Discussion in 'Workplace dilemmas' started by steely1, Sep 21, 2019.

  1. steely1

    steely1 Occasional commenter

    Hi everyone

    I can't give much in the way of specific detail as I fear saying too much might compromise my anonyminity but as some of you will know, I am a head of department in an independent school.

    Having been at the school for several years, I've grown to be quite disillusioned with my SLT (I realise I'm not alone in this respect). The workload has grown and there is very little in the way of appreciation or gratitude - from SLT, the students or the parents. The moment any student or parent expresses a grievance, it is guaranteed that SLT will side with them and point the finger at us.
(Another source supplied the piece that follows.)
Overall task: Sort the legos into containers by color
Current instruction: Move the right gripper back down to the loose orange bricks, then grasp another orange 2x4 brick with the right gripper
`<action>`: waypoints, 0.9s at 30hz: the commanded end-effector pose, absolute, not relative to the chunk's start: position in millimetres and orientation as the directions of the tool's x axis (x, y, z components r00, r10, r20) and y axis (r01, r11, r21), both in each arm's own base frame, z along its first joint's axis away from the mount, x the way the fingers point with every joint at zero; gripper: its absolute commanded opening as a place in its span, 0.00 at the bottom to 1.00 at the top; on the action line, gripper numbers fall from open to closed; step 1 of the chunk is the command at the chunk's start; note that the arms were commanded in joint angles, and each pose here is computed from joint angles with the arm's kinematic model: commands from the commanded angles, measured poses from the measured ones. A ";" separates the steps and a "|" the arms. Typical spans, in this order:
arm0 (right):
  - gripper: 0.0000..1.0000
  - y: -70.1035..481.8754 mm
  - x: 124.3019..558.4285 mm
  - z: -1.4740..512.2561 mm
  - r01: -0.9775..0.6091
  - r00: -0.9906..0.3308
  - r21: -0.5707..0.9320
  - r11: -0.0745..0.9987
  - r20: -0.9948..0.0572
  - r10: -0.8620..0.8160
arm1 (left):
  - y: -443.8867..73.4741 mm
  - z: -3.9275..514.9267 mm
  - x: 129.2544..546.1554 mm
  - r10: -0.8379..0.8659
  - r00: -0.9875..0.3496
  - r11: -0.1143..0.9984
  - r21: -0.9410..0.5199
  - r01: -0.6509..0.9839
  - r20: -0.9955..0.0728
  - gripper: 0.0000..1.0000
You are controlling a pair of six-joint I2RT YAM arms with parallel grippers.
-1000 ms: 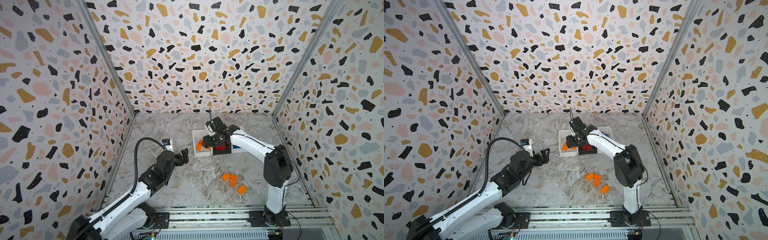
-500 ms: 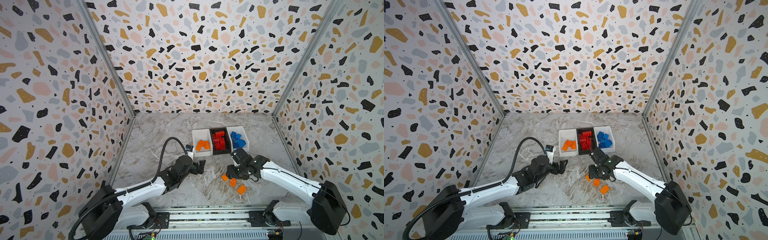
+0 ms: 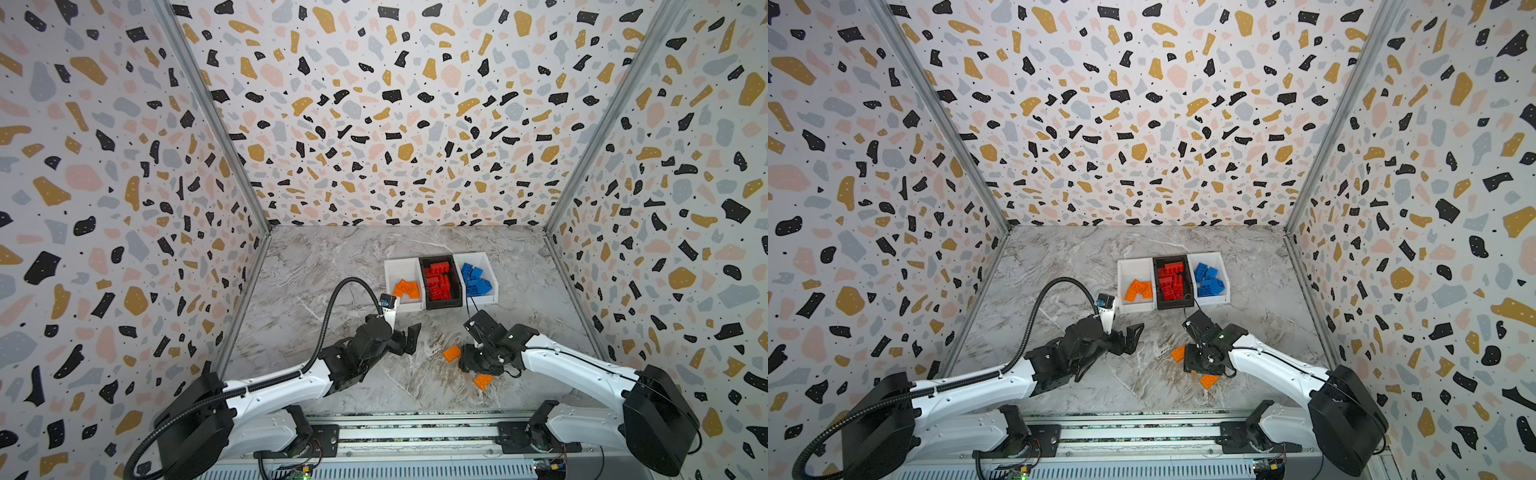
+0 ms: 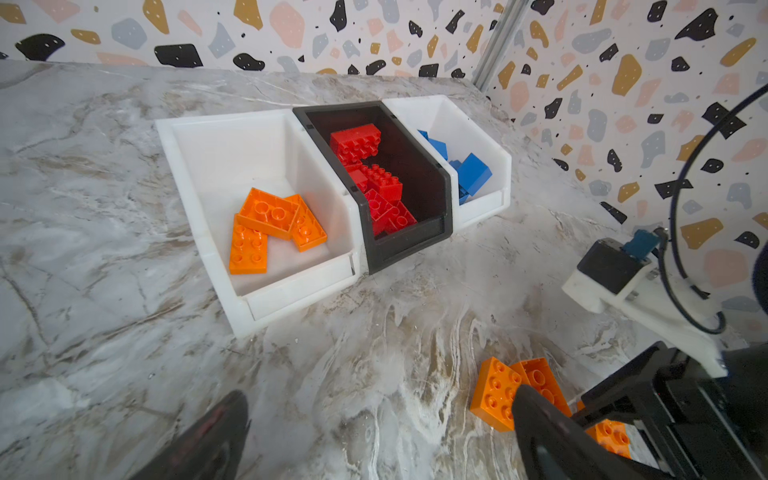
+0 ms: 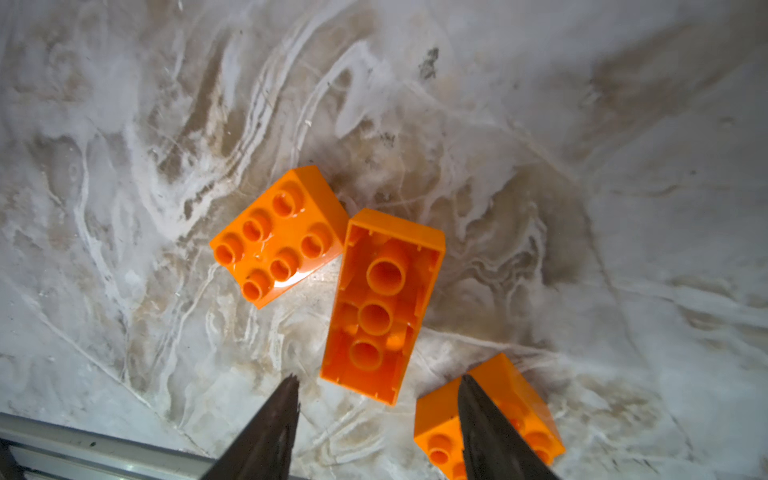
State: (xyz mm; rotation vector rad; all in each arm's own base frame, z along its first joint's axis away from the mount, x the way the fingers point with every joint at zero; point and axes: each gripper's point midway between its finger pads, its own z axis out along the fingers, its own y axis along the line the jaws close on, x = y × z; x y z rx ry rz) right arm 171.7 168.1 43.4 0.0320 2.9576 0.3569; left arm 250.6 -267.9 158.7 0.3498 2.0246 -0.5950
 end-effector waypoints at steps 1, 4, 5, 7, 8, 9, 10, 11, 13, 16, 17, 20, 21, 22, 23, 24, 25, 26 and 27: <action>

My department gets pretty good public examination results but there is very little sense of SLT appreciating this. The moment something goes wrong (as this week - I can't say too much but in the grand scheme of things, it was pretty insignificant), I'm hauled into the offices of SLT and berated like I'm a child and told, quite literally, how idiotic I am.
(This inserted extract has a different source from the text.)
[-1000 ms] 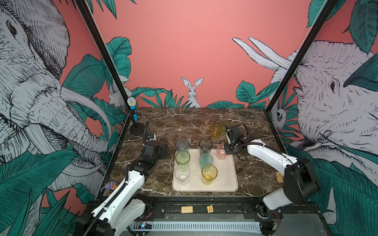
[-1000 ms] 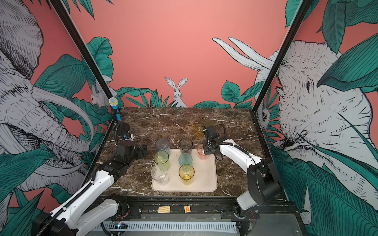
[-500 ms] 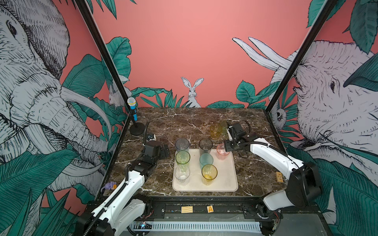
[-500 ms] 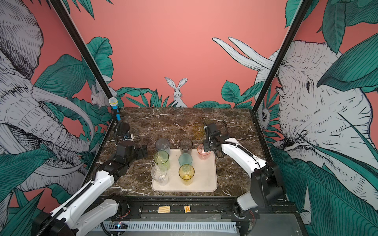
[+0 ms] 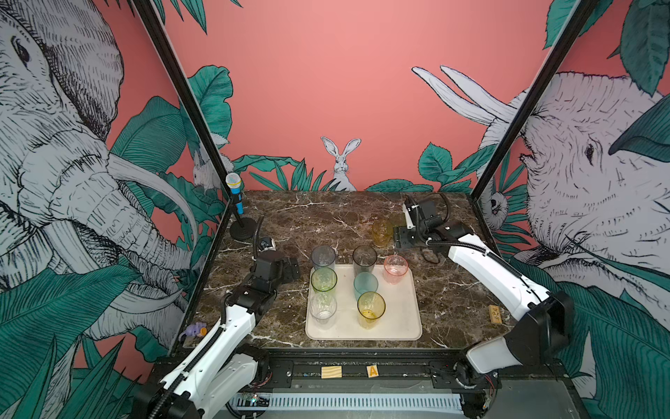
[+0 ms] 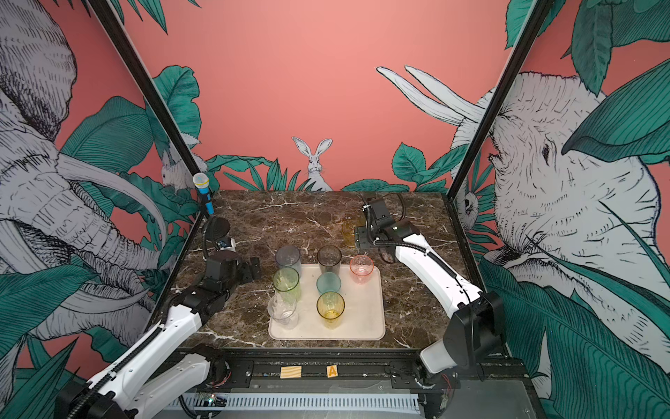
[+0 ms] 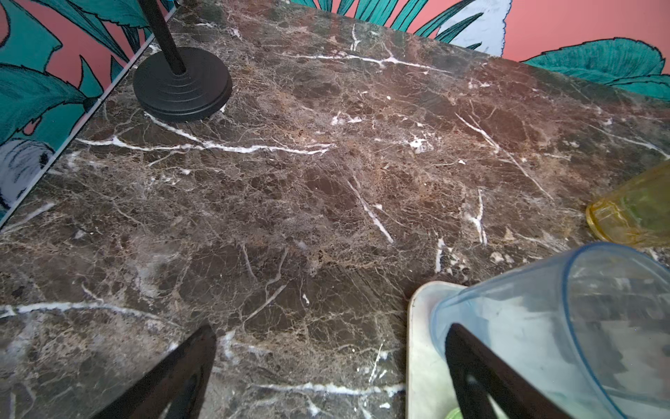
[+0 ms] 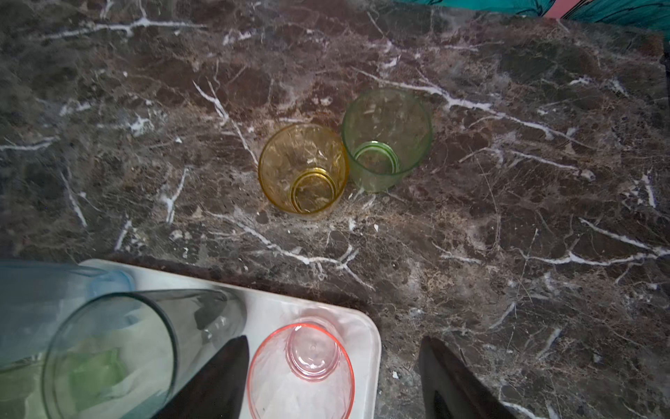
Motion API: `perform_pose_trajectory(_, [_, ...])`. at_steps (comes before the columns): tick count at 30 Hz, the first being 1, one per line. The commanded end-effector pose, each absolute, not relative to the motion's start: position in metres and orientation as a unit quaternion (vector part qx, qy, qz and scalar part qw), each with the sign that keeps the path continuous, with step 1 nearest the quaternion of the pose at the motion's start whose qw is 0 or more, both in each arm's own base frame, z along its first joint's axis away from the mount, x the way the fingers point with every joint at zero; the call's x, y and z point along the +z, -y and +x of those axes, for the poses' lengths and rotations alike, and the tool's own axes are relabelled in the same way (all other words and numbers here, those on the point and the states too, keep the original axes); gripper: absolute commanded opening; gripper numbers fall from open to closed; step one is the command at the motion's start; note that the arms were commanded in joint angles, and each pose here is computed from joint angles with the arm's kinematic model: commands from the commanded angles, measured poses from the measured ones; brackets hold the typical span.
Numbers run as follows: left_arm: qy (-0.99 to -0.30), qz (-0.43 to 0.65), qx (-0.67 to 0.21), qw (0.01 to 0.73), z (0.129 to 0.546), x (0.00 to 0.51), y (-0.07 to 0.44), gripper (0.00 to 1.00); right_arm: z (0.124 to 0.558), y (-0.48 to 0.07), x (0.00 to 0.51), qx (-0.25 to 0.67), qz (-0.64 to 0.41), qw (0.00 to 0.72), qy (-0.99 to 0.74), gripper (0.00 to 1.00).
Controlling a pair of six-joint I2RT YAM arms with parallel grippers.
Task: Place the glasses into the tray
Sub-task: 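Raise the right gripper and move it over the yellow tumbler beyond the tray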
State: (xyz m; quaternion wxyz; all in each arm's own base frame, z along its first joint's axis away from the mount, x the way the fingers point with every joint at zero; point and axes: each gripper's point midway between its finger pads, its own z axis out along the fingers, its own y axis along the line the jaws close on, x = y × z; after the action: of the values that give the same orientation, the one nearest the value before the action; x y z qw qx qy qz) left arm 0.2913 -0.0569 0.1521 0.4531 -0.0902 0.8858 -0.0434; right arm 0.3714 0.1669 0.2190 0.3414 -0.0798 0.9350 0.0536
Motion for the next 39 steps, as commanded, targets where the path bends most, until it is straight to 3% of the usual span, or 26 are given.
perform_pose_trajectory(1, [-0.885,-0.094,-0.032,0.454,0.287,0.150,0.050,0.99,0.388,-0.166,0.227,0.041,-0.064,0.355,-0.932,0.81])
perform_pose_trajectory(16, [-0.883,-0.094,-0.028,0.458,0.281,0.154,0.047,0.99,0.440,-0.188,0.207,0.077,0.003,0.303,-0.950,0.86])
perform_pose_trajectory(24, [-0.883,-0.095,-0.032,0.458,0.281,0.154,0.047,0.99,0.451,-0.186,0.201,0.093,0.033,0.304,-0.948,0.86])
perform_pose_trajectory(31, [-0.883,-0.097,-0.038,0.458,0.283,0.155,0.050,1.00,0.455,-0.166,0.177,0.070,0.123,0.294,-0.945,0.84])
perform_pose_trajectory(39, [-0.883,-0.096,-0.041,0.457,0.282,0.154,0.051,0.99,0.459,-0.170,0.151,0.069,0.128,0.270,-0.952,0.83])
    There isn't one member of SLT that I trust. Virtually all of my encounters with any member of SLT have left me feeling inadequate / inferior. Nothing is ever good enough. Three weeks into this term, I'm exhausted and drained and have had next to no time to myself outside of school.

    I'm not sure how long I can continue like this. Part of me wonders whether being a head of department is worthwhile given all of the extra stress that accompanies it, certainly at my current school. Should I demote myself? Move elsewhere? Stay put and see whether things will improve? I have a mortgage and family to consider so not sure whether my salary could take the hit if I did relinquish my HOD responsibility. I'm also limited in terms of moving geographically, so to speak. I worry about the impact of any move on my CV, if that makes sense. I worry about the reference I'd get if I did apply elsewhere - if SLT would write a reference for me at all.

    I realise my worries are insignificant compared to other problems that are posted on here. I know I could be accused of feeling sorry for myself. I also realise the start of the autumn term is pretty grim for everyone out there. But having been at my current school for several years now, I'm just not sure how much longer I can continue being SLT's go-to whipping person. I feel exhausted and very much demoralised.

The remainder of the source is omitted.